The client is in his early sixties and has decided to retire from his current job. This has triggered a poorly drafted pension-sharing order dating from 1999 which means he no longer has to pay his ex-wife an income of £350 a month but instead must share the maximum tax-free cash and subsequent income from four of his pensions with her.
The fund values amount to about £170,000 combined.
The choice of which vehicle to use for income is left with my client and we had originally thought that drawdown was most appropriate as he has been fully invested in equities, plans to continue to be so and likes to take reasonable risks.
However, when finalising the recommendations, particular attention needs to be paid to his relationship with his former spouse which is difficult and she does not trust him at all.
We had a number of solutions at our disposal, many of which we are all familiar with, including annuities (level life, flexible, increasing and fixed term) or taking drawdown and leaving the funds invested either through a retirement contract or a Sipp. The client preferred the Sipp option as this gives the him flexibility and the ability to take decisions quickly and total choice should he wish to adjust his investment or income strategy.

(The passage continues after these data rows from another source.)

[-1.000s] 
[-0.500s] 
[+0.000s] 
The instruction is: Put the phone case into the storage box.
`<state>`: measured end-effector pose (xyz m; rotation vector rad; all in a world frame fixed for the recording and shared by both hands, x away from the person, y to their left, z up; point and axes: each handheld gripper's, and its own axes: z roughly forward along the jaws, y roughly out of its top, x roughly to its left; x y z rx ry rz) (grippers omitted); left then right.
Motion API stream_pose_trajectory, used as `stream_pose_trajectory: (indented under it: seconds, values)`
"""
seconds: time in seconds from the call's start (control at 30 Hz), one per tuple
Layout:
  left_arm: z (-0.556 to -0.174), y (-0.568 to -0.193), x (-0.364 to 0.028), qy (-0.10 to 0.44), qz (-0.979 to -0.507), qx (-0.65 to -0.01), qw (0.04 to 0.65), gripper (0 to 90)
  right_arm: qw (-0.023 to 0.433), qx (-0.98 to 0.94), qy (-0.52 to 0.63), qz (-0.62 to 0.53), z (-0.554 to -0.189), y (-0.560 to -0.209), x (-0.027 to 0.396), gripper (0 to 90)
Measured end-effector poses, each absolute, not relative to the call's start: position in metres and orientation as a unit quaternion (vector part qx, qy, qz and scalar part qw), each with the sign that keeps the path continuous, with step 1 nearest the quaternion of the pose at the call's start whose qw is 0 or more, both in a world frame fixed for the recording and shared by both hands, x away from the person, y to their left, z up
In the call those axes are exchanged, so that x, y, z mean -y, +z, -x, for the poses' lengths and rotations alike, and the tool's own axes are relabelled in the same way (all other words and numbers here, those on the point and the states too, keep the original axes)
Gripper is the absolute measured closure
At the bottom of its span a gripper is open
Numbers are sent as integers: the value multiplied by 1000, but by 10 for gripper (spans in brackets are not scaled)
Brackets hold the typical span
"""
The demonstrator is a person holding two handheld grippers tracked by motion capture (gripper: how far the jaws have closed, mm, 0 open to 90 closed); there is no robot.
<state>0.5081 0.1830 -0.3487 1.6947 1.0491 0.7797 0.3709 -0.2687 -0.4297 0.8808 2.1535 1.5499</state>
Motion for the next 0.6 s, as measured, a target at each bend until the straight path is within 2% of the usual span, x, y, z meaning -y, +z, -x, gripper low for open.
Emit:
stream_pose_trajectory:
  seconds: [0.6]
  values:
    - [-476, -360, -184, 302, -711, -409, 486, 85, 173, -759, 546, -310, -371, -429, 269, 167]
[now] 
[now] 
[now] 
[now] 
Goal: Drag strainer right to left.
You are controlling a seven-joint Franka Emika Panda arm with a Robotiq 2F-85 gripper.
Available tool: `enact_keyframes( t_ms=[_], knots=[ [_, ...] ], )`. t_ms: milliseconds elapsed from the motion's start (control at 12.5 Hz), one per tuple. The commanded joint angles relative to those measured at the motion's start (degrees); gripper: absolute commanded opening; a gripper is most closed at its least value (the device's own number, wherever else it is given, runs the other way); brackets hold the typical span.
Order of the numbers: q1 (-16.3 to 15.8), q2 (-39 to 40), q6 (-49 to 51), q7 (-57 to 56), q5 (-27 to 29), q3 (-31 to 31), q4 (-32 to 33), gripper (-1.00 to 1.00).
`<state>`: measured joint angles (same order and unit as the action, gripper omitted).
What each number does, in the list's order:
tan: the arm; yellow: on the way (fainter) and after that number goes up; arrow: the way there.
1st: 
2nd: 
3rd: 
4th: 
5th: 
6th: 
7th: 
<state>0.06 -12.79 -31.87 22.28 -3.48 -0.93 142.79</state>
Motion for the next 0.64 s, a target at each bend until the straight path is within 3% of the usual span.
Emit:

One of the pensions relating to the sharing order was a final- salary arrangement, which offered a choice between a reduced pension or a transfer value. The transfer value offered a higher tax-free cash entitlement but the lifetime annuity income would be much less. But the lure of increased tax-free cash for the client and his former spouse was beginning to look attractive against the loss of guarantees.
The final decision came when we discussed the difficult relationship with the former spouse.
Despite the client demonstrating a higher than average risk profile, I recommended the client should consider protecting the investment from stockmarket volatility in order to prevent a downward trend in income in future years and to ensure the solution continued to meet the former spouse’s expectations.
The client, on reflection, agreed and so we began investigating a solution which would allow flexibility, provide the level of exposure commensurate with his risk profile, yet would underpin his income expectations and therefore keep the former spouse happy.
The final recommendation maintained the idea of using a Sipp but elected to invest through a trustee investment plan using the Metlife Income for Life option.
I do not like plugging pension companies but this product fits really well with the client’s needs.
In short, it protects the existing assets and guarantees the value will never fall for the purpose of providing an income, yet remaining invested in the stockmarket, meaning it can still benefit from that big uptick…..when it comes.
Although there are some drawbacks to this type of contract, most notably the higher charges, it is still a credible and the most appropriate solution for my client to ensure compliance with the letter and spirit of the sharing order.
What’s more, the flexibility is still there should a more appropriate vehicle become available, that is, impaired life annuity as a result of a change in his health.